Tahun 2009, saya mendatangi Media TV terbesar saat itu, untuk berjumpa dengan salah seorang executive producer. Saya menawarkan kerjasama untuk pembuatan 3 reality show:

The Power of Kepepet
7 Hari Jadi Juragan
The Entrepreneur (direvisi menjadi ‘De Juragan’)

Ketiga konsep tersebut mengusung tagline “Indonesia Bangkit“, karena saya miris dengan kondisi ‘mental’ bangsa saat itu. Melalui reality show tersebut, harapan saya dapat membuka mata pemirsa, bahwa ‘Banyak jalan menuju Makkah’, jika kita tahu ilmunya. Termasuk ilmu menguasai diri dari ketakutan dan keraguan sebelum bertindak.

Setelah membaca konsep acara dan berdiskusi sejenak dengan kakak cantik, sang produser acara yang sedang nge-hits saat itu, terjadilah percakapan..

“Mas, ide dan konsep acaramu ini keren. Sayangnya gak mungkin direalisasikan di TV kita.”, kata dia.

Saya bertanya, “Kenapa?”

Dia menjawab, “Karena TV kita ini segmennya C-D-E, sedangkan konsep Mas cocok untuk segmen A-B”. Sebagai informasi, C-D-E, singkatnya adalah strata ekonomi menengah kebawah dan pendidikan rendah.

Dia melanjutkan, “Orang kita ini suka yang ‘termehek-mehek’ dan ‘dramatis’. Jadi belum nyampe kesana* Mas..”.
*) konsep yang saya ajukan.

Diskusi pun dilanjutkan. Saya bisa memahami regulasi perusahaan untuk menarik trafik semasal mungkin, agar para sponsor mau beriklan, tapi apakah harus mengorbankan tujuan awal untuk apa media itu dibuat?
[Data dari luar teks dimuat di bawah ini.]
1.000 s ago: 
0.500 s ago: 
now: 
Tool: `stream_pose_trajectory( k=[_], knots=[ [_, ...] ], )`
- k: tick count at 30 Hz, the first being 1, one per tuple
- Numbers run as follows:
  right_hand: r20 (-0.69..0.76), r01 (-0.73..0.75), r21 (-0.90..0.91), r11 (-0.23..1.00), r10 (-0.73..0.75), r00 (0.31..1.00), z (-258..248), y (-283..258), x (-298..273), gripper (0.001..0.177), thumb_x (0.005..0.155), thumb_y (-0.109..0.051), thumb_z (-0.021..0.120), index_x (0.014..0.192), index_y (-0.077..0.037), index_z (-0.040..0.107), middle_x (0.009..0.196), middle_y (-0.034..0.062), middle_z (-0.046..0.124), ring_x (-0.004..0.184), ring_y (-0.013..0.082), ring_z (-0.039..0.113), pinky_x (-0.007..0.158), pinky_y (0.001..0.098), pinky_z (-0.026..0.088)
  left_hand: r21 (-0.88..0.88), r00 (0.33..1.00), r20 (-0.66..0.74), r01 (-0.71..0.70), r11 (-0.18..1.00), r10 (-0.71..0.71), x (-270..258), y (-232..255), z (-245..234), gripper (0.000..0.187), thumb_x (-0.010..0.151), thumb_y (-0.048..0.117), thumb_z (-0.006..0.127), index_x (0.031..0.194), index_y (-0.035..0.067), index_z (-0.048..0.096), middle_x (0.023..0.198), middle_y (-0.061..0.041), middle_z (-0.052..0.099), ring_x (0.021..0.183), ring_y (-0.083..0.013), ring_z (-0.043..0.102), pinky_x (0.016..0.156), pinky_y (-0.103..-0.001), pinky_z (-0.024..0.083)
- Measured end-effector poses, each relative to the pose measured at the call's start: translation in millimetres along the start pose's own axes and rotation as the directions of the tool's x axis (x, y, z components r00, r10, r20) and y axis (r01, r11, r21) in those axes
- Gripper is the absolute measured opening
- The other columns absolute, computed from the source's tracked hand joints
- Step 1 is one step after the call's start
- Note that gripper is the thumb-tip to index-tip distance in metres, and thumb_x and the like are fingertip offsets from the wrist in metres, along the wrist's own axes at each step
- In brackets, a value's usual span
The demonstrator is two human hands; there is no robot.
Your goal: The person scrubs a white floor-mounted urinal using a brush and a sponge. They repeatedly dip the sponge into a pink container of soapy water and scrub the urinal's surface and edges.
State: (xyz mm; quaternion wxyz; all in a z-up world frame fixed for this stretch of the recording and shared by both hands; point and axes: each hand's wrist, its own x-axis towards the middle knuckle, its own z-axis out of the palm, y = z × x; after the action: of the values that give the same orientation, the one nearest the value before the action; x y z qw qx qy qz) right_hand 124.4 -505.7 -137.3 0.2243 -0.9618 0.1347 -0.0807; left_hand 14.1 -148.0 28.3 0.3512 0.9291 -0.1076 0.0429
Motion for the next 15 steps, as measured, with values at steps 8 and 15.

Bukankah untuk mendidik, menebar manfaat dan menyampaikan informasi secara transparan??

Anyway, apresiasi saya terhadap keramahan kakak cantik, sambil disela perkenalan dengan Sandra Dewi, yang kebetulan lewat. Dobel cantiknyaa.. Usai pertemuan dengan kakak cantik, saya melanjutkan pertemuan dengan kawan lama saya yang kebetulan juga sebagai produser berita disana. Karena soib, dia buka-bukaan tentang media, terutama soal kriteria pembuatan berita.
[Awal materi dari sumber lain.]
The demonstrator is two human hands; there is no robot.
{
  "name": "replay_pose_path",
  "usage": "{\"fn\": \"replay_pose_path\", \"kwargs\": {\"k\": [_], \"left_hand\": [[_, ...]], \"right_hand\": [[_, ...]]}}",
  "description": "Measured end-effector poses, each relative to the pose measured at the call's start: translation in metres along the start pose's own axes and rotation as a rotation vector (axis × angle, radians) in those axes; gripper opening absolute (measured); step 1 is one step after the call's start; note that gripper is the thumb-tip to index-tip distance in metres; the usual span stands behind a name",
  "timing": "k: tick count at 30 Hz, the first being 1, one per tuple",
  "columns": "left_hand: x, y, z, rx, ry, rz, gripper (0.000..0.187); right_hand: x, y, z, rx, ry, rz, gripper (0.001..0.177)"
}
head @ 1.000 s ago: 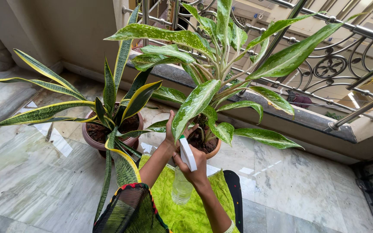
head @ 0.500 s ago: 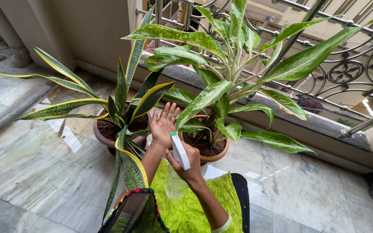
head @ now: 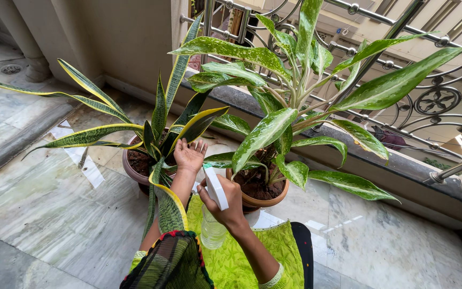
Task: The person sprays water on the leaves of a potted plant using a spray bottle. They hold the leaves with one hand and spray with the other, moving around the plant to cover different leaves.
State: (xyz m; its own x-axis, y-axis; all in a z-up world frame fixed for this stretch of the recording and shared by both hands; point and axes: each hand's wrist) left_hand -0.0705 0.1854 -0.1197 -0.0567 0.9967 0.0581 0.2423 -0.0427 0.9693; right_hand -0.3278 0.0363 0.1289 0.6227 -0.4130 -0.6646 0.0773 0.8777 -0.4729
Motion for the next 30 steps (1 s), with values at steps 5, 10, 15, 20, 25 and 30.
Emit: {"fn": "replay_pose_path", "kwargs": {"k": [5,10,15,20,25,30], "left_hand": [[-0.002,0.011,0.008,-0.016,0.002,-0.041,0.074],[0.001,0.011,0.011,-0.022,-0.027,-0.128,0.063],[0.007,0.012,0.008,-0.021,-0.015,-0.185,0.049],[0.007,0.017,0.007,-0.014,-0.04,-0.171,0.047],[0.01,0.03,0.015,-0.173,-0.099,-0.104,0.049],[0.02,0.063,0.014,0.072,-0.154,-0.015,0.056]], "right_hand": [[0.005,0.009,0.001,-0.009,-0.015,-0.021,0.015],[0.012,0.016,0.005,-0.037,-0.001,-0.093,0.017],[0.02,0.023,0.004,-0.102,0.06,-0.109,0.019],[0.026,0.028,0.002,-0.105,0.089,-0.107,0.018],[0.026,0.027,0.001,-0.073,0.079,-0.07,0.017],[0.022,0.023,0.001,-0.057,0.031,-0.039,0.018]]}}
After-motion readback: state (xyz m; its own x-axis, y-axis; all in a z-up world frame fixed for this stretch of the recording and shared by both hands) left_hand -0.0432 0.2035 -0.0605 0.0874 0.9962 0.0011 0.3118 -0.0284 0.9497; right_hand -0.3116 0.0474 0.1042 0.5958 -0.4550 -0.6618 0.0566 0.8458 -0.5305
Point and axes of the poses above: each hand's wrist, its own z-axis towards the middle knuckle, its own y-axis out of the palm, x = y × z, and after that the axes turned 2 degrees about -z, right-handed
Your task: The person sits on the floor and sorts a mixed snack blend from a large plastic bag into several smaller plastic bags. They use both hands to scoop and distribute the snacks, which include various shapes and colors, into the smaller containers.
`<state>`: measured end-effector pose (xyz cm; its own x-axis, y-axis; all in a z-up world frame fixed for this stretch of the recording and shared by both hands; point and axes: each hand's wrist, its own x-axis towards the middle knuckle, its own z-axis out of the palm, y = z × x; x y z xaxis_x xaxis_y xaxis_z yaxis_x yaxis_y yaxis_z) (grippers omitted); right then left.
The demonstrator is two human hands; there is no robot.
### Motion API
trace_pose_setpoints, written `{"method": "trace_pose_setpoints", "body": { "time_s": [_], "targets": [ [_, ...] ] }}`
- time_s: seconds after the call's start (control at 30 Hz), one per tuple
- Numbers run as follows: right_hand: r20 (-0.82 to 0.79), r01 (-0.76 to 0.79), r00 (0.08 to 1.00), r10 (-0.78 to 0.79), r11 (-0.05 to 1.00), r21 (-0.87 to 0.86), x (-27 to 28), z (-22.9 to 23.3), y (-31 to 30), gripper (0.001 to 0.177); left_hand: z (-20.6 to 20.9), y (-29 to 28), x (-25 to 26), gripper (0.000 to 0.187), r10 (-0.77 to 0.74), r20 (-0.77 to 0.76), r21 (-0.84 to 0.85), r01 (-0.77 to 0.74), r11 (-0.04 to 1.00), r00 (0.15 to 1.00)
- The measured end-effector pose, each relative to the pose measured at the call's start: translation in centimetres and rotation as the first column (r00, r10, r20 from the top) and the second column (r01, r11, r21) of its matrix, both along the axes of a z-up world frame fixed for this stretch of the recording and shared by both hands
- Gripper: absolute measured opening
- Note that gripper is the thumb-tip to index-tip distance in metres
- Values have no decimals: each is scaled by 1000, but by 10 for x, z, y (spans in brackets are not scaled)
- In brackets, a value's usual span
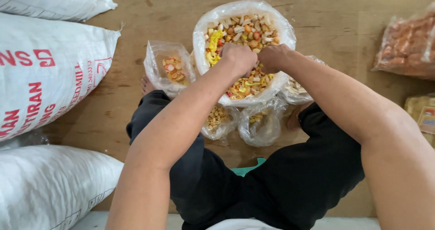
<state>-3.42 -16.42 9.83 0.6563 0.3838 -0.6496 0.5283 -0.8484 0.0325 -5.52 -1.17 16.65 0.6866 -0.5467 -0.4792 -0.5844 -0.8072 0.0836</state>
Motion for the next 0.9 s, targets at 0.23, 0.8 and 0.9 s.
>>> {"method": "trace_pose_setpoints", "body": {
  "time_s": [0.23, 0.8, 0.9],
  "targets": [
    [54, -62, 997, 62, 998, 4, 1, -50, -10, 30, -10, 5, 14, 15, -14, -177, 100, 32, 994, 984],
    [-548, 459, 702, -455, 877, -140, 8, 74, -64, 43, 32, 23, 11, 26, 40, -245, 205, 12, 979, 969],
    [-426, 403, 795, -433, 900, -164, 3, 60, -95, 35, 38, 21, 9, 23, 57, -258, 199, -4, 980, 964]
  ]
}}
“Berita buruk  adalah berita yang baik”
“Berita kriminal menduduki rating (trafik) tertinggi”

 

MANFAAT ATAU FULUS DAHULU..?

Sebagai juragan, saya memahami bahwa bisnis harus untung, jika tidak maka akan buntung. Hanya saja dimana posisi ‘untung‘ itu diletakkan; Apakah di depan sebagai tujuan utama atau sebagai bonus kepantasan setelah menebar manfaat.

Jika KPI perusahaan dilandaskan dari keuntungan material diatas segalanya, maka jadilah perusahaan tersebut mesin kapitalis, seperti terjadi di televisi Indonesia saat ini.

Berita terbanyak adalah kriminalitas, bukan prestasi.
Reality show menghibur, tapi menjauhkan generasi dari ‘norma timur‘.
Alat penggeser ideologi ke sekulerisme dan materialisme.
Sarana komunikasi politik, dengan cara memelintir fakta dan menggiring opini.

“Aahh gak semua seperti gitu Mas J”. Bener.. mayoritas ‘sampah’ seperti itu. Konten positif seolah sebagai ‘sedekah penghapus rasa bersalah’. Gampang saja indikatornya: Apakah Anda mengijinkan anak Anda menikmati tontonan TV lokal kita ‘anytime‘? Sebejat apapun orang tua, tak menginginkan anaknya bejat. Saya bersyukur anak-anak saya jauh dari televisi (Indo), bergeser ke youtube dan netflix, yang bisa dikendalikan kontennya sesuai dengan usia. Bagaimana dengan saudara-saudara kita di pinggiran, yang tak ada pilihan? “Makan tuh sampah..!”, kata kapitalis.

#BoikotMetroTV ???

Menurut saya Metro berbahaya untuk orang dewasa, karena pelintiran berita/fakta. Tapi jauh lebih berbahaya bagi anak-anak kita adalah tontonan full kriminal dan (rangsangan) sexual di media kapitalis lainnya. #samimawon Kejadian demi kejadian akhir-akhir ini adalah momentum bagi kita untuk kembali ke jalan yang benar, bersatu dan saling mendukung dalam kebaikan. Tentu dengan menyingkirkan kemudharatan. Yuk hijrah media.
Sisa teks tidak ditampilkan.